How to complete this task: Each line below from the one containing "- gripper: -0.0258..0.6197" through the one containing "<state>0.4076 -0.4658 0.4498" should be output exactly as it stands, and no other line should appear.

Data extracted from a collection:
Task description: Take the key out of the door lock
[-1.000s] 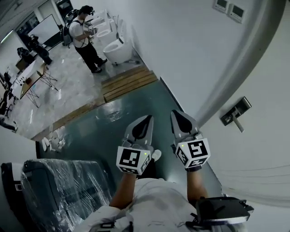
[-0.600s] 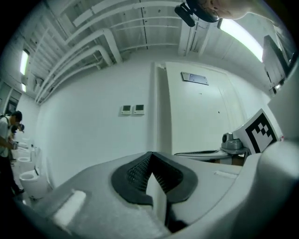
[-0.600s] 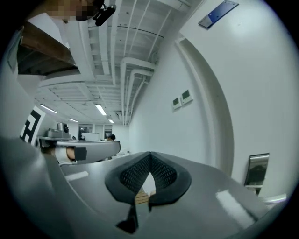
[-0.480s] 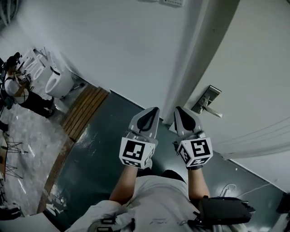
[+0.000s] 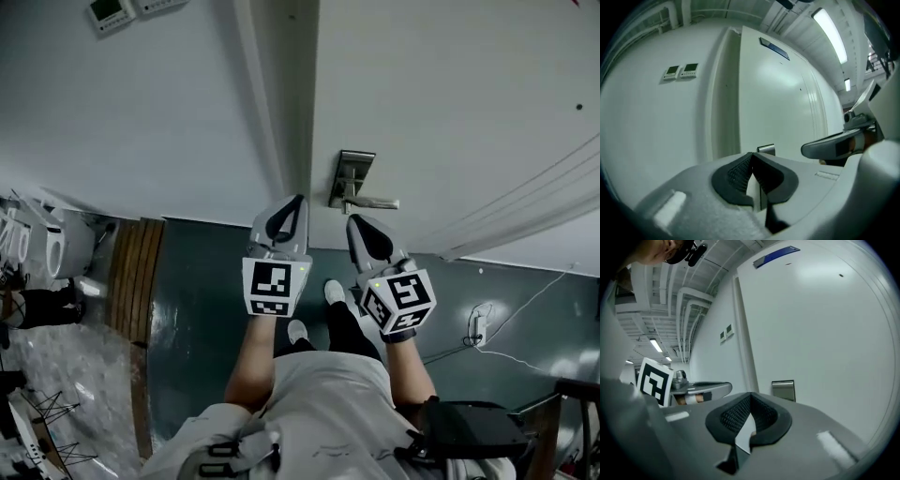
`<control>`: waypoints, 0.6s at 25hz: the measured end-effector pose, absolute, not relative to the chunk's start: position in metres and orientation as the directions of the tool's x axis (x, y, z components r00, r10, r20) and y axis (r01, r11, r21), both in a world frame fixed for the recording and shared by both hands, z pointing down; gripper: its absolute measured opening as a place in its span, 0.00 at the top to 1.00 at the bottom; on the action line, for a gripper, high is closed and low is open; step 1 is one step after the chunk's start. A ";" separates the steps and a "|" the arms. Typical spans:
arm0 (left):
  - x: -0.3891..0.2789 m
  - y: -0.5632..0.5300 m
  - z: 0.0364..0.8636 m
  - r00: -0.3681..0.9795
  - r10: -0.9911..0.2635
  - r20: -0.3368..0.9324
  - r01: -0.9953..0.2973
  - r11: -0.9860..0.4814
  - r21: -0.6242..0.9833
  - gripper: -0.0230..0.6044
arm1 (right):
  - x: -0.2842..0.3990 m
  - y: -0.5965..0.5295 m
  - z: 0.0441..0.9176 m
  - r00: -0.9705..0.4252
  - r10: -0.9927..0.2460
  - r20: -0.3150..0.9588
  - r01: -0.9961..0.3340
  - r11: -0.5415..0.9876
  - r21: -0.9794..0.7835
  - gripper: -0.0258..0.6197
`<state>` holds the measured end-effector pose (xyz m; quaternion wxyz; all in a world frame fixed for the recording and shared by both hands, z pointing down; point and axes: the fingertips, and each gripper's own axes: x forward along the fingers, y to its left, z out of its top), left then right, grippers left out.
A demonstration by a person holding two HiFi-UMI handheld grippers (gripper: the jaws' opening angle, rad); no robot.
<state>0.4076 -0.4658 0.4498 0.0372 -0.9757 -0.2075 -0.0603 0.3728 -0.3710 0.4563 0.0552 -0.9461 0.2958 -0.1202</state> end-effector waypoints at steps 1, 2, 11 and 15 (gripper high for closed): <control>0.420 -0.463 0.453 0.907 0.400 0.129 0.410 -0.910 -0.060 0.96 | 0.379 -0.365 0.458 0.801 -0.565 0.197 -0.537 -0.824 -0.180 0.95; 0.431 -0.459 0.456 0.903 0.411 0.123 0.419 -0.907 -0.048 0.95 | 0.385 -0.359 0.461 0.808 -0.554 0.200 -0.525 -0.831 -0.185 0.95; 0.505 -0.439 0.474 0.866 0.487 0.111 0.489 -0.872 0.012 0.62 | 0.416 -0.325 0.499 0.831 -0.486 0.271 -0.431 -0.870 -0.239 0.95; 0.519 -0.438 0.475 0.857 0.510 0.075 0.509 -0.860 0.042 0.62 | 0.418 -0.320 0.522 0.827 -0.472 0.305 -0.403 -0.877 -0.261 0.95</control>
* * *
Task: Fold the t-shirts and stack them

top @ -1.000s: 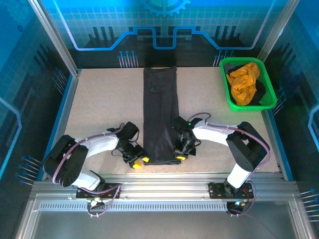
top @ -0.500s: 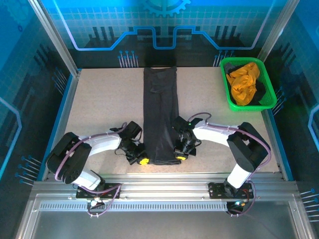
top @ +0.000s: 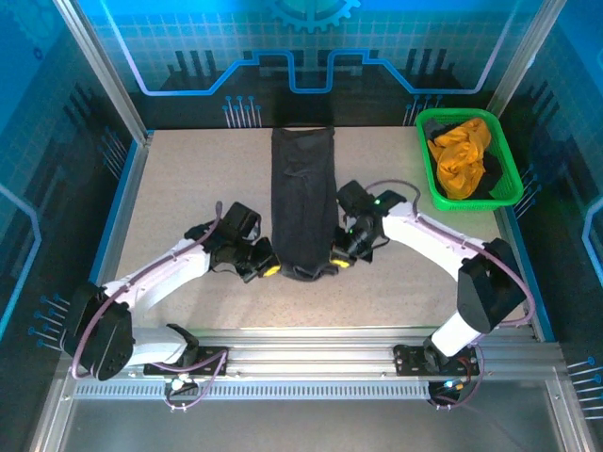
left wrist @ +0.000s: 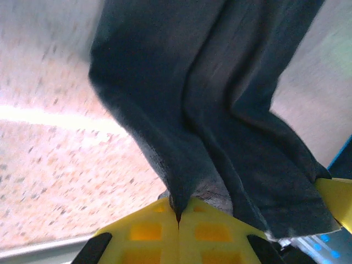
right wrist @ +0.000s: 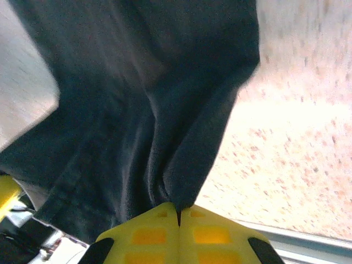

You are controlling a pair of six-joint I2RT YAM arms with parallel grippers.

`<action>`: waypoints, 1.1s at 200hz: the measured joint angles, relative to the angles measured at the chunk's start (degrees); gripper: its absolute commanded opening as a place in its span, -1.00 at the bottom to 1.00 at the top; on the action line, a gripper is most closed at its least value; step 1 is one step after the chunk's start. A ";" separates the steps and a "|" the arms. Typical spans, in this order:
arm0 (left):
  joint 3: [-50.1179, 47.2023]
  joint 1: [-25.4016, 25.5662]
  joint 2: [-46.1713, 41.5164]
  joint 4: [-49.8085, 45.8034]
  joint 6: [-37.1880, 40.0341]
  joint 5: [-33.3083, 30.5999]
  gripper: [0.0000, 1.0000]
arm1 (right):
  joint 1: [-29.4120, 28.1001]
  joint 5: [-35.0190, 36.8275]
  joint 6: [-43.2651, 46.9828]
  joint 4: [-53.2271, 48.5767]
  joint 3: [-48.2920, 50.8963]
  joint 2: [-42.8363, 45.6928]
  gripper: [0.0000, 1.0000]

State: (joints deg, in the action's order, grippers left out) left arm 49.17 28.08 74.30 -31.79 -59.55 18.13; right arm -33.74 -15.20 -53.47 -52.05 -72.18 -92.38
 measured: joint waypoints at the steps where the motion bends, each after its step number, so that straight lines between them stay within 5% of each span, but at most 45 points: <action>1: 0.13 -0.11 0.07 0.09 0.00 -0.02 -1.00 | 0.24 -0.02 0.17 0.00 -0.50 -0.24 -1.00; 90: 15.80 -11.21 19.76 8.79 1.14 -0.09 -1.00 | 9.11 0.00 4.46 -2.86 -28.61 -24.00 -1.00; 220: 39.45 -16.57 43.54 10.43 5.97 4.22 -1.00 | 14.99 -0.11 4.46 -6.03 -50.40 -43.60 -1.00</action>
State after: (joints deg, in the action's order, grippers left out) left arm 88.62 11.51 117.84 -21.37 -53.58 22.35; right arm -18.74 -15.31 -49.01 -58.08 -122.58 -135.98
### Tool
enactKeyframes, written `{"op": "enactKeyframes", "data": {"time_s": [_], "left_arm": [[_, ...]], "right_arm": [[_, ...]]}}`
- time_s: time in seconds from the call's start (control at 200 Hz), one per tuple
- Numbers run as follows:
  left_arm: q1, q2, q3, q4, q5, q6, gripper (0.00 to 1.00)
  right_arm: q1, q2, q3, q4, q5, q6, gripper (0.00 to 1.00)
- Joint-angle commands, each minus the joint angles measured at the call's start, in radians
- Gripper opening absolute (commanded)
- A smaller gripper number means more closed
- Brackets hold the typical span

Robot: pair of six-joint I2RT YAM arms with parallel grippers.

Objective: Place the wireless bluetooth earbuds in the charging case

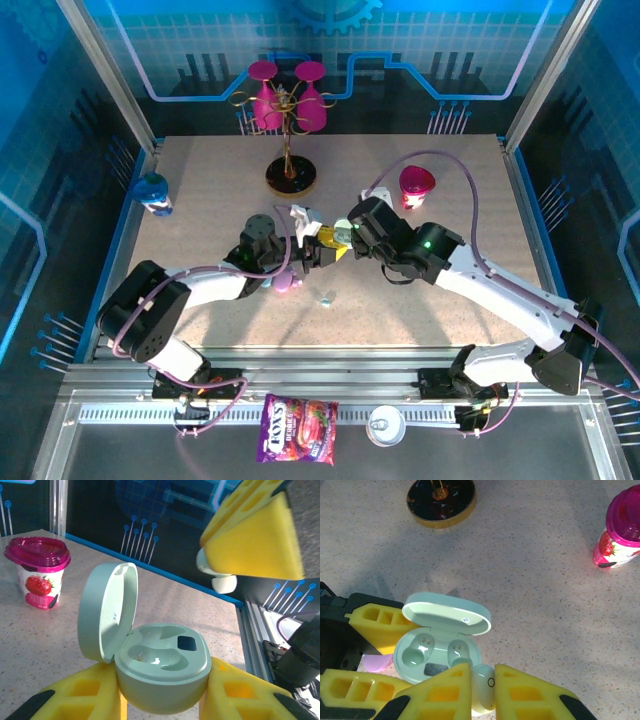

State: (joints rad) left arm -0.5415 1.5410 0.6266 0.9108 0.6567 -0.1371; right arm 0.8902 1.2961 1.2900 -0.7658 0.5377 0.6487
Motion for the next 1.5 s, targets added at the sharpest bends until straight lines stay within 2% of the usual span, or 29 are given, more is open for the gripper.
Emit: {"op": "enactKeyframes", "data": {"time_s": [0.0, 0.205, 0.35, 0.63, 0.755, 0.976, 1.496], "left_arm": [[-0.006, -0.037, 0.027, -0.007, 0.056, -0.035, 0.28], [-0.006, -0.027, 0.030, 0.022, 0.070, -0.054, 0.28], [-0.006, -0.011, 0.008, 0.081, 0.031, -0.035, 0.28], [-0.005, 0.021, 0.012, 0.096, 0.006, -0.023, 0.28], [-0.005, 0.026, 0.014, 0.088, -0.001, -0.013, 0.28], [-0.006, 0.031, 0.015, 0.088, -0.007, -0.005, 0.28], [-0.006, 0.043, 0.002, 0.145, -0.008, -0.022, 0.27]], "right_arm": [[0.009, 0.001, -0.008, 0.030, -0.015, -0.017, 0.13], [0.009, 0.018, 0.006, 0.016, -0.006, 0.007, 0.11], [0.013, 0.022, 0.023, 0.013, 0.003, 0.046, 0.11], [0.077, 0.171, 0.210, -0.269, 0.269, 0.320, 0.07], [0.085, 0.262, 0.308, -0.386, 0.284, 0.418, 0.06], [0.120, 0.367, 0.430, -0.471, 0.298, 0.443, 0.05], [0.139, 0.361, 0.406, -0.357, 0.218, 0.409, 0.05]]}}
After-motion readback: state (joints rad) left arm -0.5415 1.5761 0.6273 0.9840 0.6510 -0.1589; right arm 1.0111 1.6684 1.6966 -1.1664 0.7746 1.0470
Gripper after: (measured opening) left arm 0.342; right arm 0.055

Task output:
  - gripper: -0.0258..0.6197
`<state>` holds the measured end-effector pose (xyz m; quaternion wxyz; all in a world frame fixed for the recording and shared by both hands, z pointing down; point and axes: the fingertips, and each gripper's own axes: x forward along the fingers, y to its left, z out of its top), left then right, grippers left out.
A demonstration by a person holding two HiFi-UMI handheld grippers (gripper: the jaws' opening angle, rad); no robot.
<state>0.4076 -0.4658 0.4498 0.0372 -0.9757 -0.2075 -0.0603 0.3728 -0.3710 0.4563 0.0552 -0.9461 0.2958 -0.1202</state> end-effector waypoints at steps 1, 2, 11 and 15 (gripper high for closed): <control>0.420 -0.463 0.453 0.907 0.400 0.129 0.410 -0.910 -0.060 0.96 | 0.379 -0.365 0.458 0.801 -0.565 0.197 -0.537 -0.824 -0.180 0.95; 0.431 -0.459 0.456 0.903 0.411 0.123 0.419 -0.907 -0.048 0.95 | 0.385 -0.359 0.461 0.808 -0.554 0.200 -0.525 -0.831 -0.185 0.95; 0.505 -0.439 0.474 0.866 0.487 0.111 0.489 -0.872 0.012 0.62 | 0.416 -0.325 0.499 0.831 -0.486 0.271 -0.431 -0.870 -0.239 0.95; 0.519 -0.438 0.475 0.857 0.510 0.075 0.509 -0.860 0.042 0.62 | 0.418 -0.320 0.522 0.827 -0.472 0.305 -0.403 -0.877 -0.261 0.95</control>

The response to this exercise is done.